- Recorded data
§
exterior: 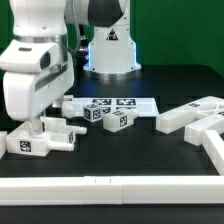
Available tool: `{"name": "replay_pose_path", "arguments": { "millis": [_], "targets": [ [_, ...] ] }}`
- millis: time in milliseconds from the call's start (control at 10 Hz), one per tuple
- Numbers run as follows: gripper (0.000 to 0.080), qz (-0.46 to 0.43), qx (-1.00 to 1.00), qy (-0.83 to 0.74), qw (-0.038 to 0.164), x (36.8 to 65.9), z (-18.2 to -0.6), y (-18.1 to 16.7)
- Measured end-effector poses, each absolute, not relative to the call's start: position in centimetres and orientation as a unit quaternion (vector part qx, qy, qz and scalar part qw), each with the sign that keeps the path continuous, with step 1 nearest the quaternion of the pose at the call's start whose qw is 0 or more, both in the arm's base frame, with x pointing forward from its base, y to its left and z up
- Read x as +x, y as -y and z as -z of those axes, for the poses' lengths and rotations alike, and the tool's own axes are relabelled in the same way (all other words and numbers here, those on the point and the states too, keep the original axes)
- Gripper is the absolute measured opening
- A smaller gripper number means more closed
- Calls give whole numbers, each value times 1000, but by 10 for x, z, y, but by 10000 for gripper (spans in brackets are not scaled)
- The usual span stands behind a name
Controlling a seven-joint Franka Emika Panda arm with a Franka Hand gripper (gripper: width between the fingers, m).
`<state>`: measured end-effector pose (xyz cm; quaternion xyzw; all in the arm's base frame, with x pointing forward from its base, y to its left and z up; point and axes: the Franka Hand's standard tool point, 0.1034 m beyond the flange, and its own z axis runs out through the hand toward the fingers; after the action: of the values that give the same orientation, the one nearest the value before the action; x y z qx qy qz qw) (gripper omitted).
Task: Assemble chair
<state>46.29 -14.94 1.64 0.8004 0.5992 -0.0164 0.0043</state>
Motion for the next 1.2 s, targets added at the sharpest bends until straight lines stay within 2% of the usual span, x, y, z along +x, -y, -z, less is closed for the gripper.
{"name": "replay_pose_path", "arguments": {
  "millis": [300,400,500,600,700,800,900,1000,1100,1200],
  "targets": [
    [649,19,808,-589,0,464,-7,139],
    [601,19,809,-588,0,464,-7,141],
    [601,19,809,-588,0,464,-7,141],
    [421,19,809,-588,0,464,-7,141],
    [421,19,809,-588,0,463,-7,141],
    [221,19,806,-592,0,464,-7,140],
    [89,16,785,-620,4,472,-11,134],
    [89,18,777,-629,-3,483,-15,122],
    [28,10,747,-665,3,505,-20,105],
    [28,6,694,-720,7,514,-18,93]
  ]
}}
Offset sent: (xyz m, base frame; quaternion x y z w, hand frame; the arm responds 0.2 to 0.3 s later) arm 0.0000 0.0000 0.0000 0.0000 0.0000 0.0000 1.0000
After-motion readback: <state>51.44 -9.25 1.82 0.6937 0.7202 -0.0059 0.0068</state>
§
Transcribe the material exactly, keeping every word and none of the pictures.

exterior: 
Available tool: `{"name": "replay_pose_path", "arguments": { "millis": [_], "targets": [ [_, ...] ] }}`
- millis: time in milliseconds from the call's start (control at 10 Hz), one per tuple
- Numbers run as follows: gripper (0.000 to 0.080), qz (-0.46 to 0.43), qx (-1.00 to 1.00), qy (-0.83 to 0.74), qw (-0.038 to 0.164), x (36.8 to 65.9), z (-18.2 to -0.6), y (-18.1 to 16.7)
- Measured end-effector poses, each absolute, not relative to the call's start: position in centimetres and orientation as a unit quaternion (vector part qx, qy, qz and scalar part qw), each with the sign that keeps the path continuous, with step 1 nearest the quaternion of the pose at the call's start whose qw is 0 or more, both in the arm's base frame, with x pointing forward from its base, y to its left and z up
- Read x as +x, y as -y and z as -z of those axes, for the poses' lengths and rotations alike, and the tool's own axes are relabelled in the same way (all other words and numbers here, those on the point and the states too, keep the original axes)
- Gripper is the absolute measured opening
- A smaller gripper number means more closed
- Calls give whole numbers, each value times 1000, but by 10 for x, z, y, but by 10000 for gripper (spans in brackets are not scaled)
- The usual span stands behind a name
Controlling a seven-joint Franka Emika Panda arm with a Franka Hand gripper (gripper: width between the fingers, m).
`<state>`: measured end-effector pose (xyz cm; quaternion xyzw; all in the arm's base frame, with x pointing forward from its base, y to its left and z up; point and axes: the Franka Hand's standard tool point, 0.1034 m beyond the flange, and its own z axis runs out through the hand toward the fingers; after the action: of the values that give the same orientation, the one nearest the value before the action; x y z qx qy qz qw) (gripper omitted).
Task: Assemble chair
<state>46.29 -14.94 1.64 0.8004 0.5992 -0.0164 0.0043</state>
Motion for the next 1.2 s, targets added at the sharpest bends until straight lines stay within 2% of the usual span, x, y, z along +x, -y, -z, less is closed for the gripper.
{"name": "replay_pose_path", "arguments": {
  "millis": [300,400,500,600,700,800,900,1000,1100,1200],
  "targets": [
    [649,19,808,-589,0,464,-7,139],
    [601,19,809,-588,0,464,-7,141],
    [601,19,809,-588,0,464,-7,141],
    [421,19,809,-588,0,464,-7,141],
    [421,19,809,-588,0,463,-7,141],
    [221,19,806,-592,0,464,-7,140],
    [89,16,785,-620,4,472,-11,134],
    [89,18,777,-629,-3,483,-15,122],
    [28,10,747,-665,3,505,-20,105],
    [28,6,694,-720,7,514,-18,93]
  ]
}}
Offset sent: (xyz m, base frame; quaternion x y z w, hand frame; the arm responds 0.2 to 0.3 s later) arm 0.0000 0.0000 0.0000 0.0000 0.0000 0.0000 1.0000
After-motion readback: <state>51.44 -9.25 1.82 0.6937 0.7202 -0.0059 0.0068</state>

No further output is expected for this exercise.